The report accompanying the omnibus did not provide any specific direction on the office’s activities, beyond providing a detailed spending plan and a five-year strategic plan for the office.
Another part of the omnibus, funding the Federal Aviation Administration, included $37.854 million for its Office of Commercial Space Transportation. The office, which received $32.47 million in fiscal year 2022, requested $42.5 million for 2023.
The FAA sought the increase for the office in order to hire more staff to keep up with a growing pace of commercial launch and reentry activities that it licenses. That growth in commercial activity, including companies applying for new launch licenses, was straining the office.
“The number of applicants is at an all-time high. We are processing applications for new activities, modifications, waiver requests, you name it, we’re in the business of working that, all simultaneously, with a limited number of staff,” Kelvin Coleman, FAA associate administrator for commercial space transportation, said at a Dec. 15 meeting of the Commercial Space Transportation Advisory Committee (COMSTAC). “That’s become more challenging.”
He said at the meeting he hoped the fiscal year 2023 budget would provide the increase the FAA sought to allow the office to hire more personnel. “We certainly do not want to be, and don’t intend to be, the bottleneck” for the commercial spaceflight industry, he said.
The office was preparing to prioritize work given limited resources, putting some unspecified activities into a queue. “We certainly can’t work everything simultaneously, given the staff we have,” he told COMSTAC, because of concerns that doing too much at one would overstretch staff and lead to safety lapses.
The report accompanying the bill directed the FAA to hire up to 40 more people for the office with the additional funding. It also requested a report within 90 days on efforts to integrate commercial space operations into the national airspace system, data on delays to commercial aviation caused by commercial spaceflight activities and an evaluation of the impact of commercial spaceflight on the environment and communities.

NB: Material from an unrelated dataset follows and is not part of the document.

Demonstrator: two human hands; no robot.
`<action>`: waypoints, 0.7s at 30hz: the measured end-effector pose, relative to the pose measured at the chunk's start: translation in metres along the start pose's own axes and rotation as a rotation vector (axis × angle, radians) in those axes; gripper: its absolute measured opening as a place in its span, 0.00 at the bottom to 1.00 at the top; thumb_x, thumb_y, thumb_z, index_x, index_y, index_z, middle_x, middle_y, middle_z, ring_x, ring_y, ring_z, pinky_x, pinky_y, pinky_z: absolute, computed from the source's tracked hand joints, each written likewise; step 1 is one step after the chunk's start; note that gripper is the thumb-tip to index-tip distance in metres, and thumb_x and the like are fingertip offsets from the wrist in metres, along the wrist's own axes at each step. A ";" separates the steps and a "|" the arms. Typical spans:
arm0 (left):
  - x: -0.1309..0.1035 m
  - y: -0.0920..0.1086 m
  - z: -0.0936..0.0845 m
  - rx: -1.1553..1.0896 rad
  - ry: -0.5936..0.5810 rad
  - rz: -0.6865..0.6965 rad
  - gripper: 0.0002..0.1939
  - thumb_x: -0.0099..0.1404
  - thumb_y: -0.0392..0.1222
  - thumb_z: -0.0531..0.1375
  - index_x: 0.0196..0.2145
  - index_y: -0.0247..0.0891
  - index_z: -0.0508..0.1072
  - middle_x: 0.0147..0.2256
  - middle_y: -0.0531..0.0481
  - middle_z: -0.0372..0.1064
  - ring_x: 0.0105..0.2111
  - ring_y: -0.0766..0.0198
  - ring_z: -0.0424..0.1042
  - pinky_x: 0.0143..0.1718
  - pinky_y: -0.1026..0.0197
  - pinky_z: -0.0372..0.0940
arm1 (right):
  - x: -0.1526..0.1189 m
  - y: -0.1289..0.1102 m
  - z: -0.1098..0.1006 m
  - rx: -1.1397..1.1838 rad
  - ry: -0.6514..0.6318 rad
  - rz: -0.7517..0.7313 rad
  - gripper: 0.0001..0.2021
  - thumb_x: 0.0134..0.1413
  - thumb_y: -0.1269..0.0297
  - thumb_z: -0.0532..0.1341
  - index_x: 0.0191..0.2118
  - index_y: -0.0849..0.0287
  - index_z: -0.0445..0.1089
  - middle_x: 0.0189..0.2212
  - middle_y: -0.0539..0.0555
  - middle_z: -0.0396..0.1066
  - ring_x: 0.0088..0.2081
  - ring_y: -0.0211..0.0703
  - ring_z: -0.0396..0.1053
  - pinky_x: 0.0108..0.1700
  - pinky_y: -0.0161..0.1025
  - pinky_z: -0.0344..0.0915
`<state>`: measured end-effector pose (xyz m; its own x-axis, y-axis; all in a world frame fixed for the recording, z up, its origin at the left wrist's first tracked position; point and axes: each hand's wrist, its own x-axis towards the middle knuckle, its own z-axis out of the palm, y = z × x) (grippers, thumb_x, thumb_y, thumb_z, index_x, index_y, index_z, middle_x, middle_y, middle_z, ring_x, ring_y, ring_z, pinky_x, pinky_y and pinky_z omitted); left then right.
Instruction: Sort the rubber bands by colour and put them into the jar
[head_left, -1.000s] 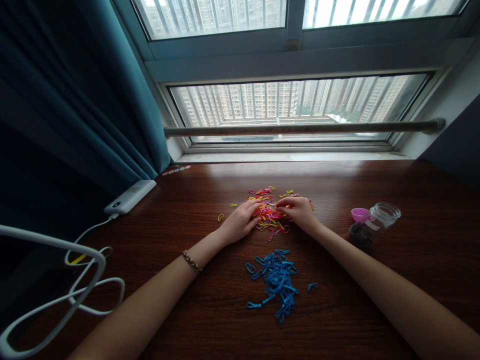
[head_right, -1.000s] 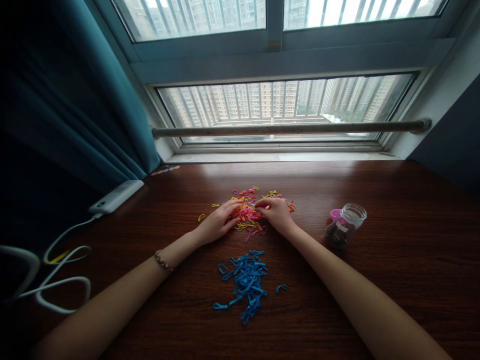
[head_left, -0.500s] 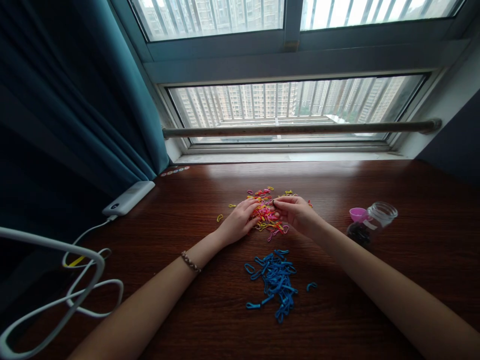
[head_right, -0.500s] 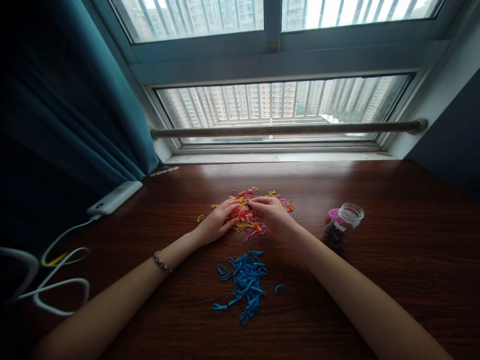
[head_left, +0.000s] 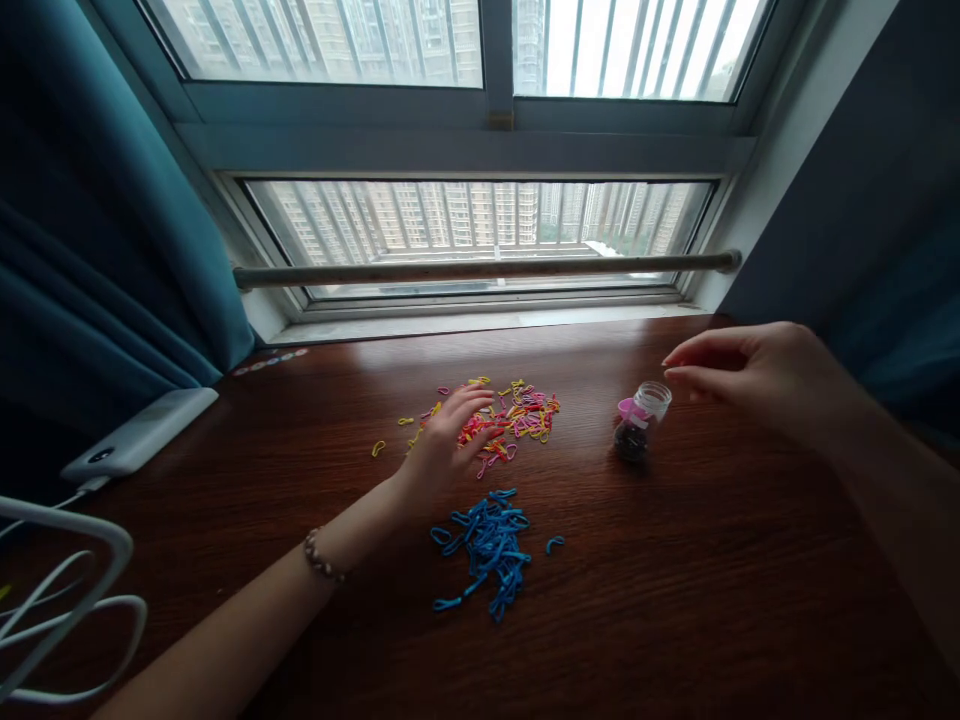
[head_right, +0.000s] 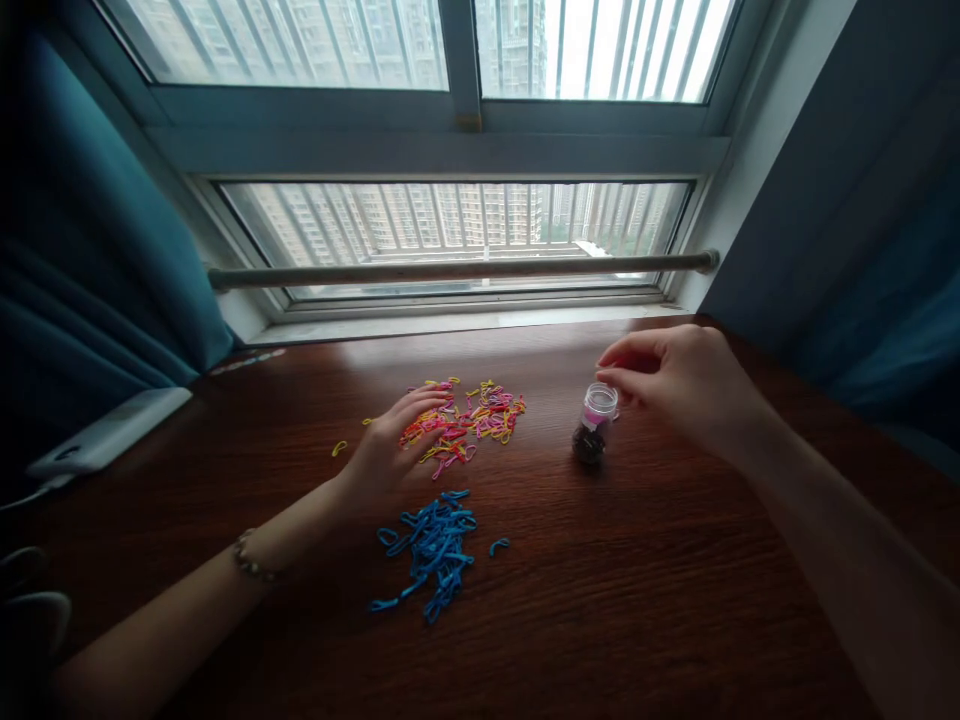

In addition to the operational funding for the FAA commercial space transportation office, the omnibus bill includes $5 million to support commercial space integration airspace research and development and $4.7 million for commercial space transportation safety work.
Weather satellite funding cut
Elsewhere in the NOAA section of the omnibus bill, appropriators cut requested funding for the agency’s next-generation geostationary weather satellite effort, called Geostationary Extended Operations or GeoXO. NOAA requested $653.8 million for GeoXO to complete Phase A formulation studies for two instruments planned for those satellites, an imager and a sounder, and start Phase A work on the remaining instruments and the spacecraft.
The omnibus, though, included less than half that amount, $285 million. Appropriators said the funding will be sufficient to complete the current formulation studies on schedule and award a development contract for the imager. It called on NOAA to provide a report on user needs and requirements for those next-generation satellites and lifecycle cost estimates for those satellites.
Other weather satellite programs received their requested funding with the exception of Polar Weather Satellite, which covers future polar-orbiting weather satellites. NOAA requested $350.2 million for the program but the omnibus provided $180.5 million. The report accompanying the omnibus did not explain the funding cut.